◆ **DATA TO USE**
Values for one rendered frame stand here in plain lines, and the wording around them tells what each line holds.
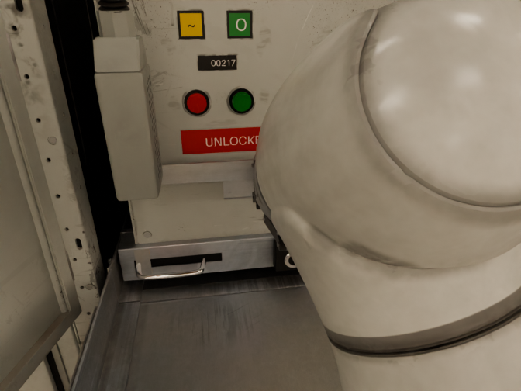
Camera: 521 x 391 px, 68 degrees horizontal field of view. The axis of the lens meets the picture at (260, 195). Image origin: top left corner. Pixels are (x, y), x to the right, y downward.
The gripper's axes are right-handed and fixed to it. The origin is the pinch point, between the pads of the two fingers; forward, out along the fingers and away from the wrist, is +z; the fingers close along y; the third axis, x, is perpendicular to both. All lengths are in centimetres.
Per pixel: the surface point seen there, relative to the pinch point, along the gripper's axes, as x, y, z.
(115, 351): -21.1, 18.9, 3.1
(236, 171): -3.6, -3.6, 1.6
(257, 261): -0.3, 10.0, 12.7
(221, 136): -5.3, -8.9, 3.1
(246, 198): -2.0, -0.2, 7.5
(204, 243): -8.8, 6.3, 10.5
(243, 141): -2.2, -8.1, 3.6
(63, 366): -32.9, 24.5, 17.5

--

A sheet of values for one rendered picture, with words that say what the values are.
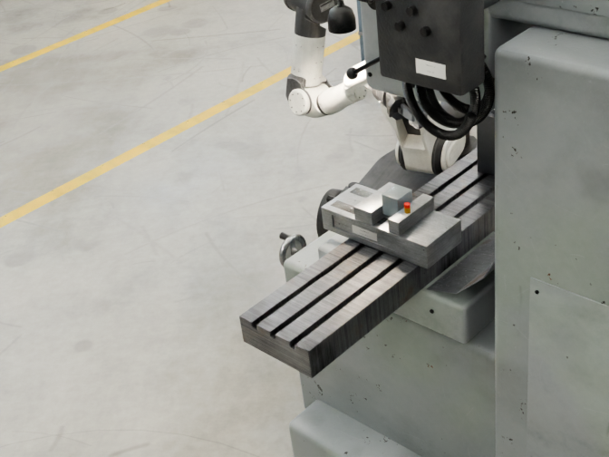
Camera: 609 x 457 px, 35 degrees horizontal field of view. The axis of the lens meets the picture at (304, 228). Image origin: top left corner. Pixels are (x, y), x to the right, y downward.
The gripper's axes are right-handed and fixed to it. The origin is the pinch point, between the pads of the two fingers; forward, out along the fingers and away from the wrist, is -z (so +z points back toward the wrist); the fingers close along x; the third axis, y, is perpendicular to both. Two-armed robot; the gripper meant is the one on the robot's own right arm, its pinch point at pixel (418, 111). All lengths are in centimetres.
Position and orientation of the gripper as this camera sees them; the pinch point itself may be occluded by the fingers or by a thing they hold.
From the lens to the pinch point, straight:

--

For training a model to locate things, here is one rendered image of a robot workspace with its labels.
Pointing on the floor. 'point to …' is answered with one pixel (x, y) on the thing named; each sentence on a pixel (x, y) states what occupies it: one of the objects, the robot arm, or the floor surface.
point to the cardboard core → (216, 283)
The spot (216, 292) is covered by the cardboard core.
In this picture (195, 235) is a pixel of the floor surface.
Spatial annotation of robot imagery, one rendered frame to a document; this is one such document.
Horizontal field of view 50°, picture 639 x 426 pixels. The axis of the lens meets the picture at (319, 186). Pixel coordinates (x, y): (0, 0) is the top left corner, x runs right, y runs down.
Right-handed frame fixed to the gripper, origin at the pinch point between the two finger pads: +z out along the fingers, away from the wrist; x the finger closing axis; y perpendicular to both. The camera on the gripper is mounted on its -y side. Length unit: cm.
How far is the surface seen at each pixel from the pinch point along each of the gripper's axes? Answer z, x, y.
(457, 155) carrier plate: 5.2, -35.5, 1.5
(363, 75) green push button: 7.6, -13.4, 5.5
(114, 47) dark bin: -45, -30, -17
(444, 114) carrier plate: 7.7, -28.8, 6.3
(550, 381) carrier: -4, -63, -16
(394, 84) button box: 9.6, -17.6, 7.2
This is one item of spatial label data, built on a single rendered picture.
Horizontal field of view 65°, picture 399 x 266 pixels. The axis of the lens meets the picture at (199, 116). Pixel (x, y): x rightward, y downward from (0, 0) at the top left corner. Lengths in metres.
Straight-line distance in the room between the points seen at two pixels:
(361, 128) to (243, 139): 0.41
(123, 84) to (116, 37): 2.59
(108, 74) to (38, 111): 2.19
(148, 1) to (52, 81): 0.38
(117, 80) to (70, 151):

◆ **INSTRUCTIONS TO FOLLOW**
Print an exact copy of the lines above, from the one containing "Values for one rendered frame" through the one containing "(63, 366): -32.9, 24.5, 17.5", and leave out the pictures.

◆ **YOUR SOLUTION**
Values for one rendered frame stand here in plain lines, and the wording around them tells what each line holds.
Camera: 521 x 391 px, 68 degrees horizontal field of view. The axis of the lens meets the picture at (260, 195). Image origin: top left corner. Pixels are (x, y), x to the right, y downward.
The gripper's axes are right-handed and fixed to it. The origin is the pinch point, between the pads of the two fingers; forward, out along the fingers and away from the wrist, is +z; the fingers close along y; the third axis, x, is perpendicular to both. All lengths are in centimetres.
Per pixel: the surface point seen there, relative to the pinch point, along the gripper's axes, as x, y, z.
(115, 351): -21.1, 18.9, 3.1
(236, 171): -3.6, -3.6, 1.6
(257, 261): -0.3, 10.0, 12.7
(221, 136): -5.3, -8.9, 3.1
(246, 198): -2.0, -0.2, 7.5
(204, 243): -8.8, 6.3, 10.5
(243, 141): -2.2, -8.1, 3.6
(63, 366): -32.9, 24.5, 17.5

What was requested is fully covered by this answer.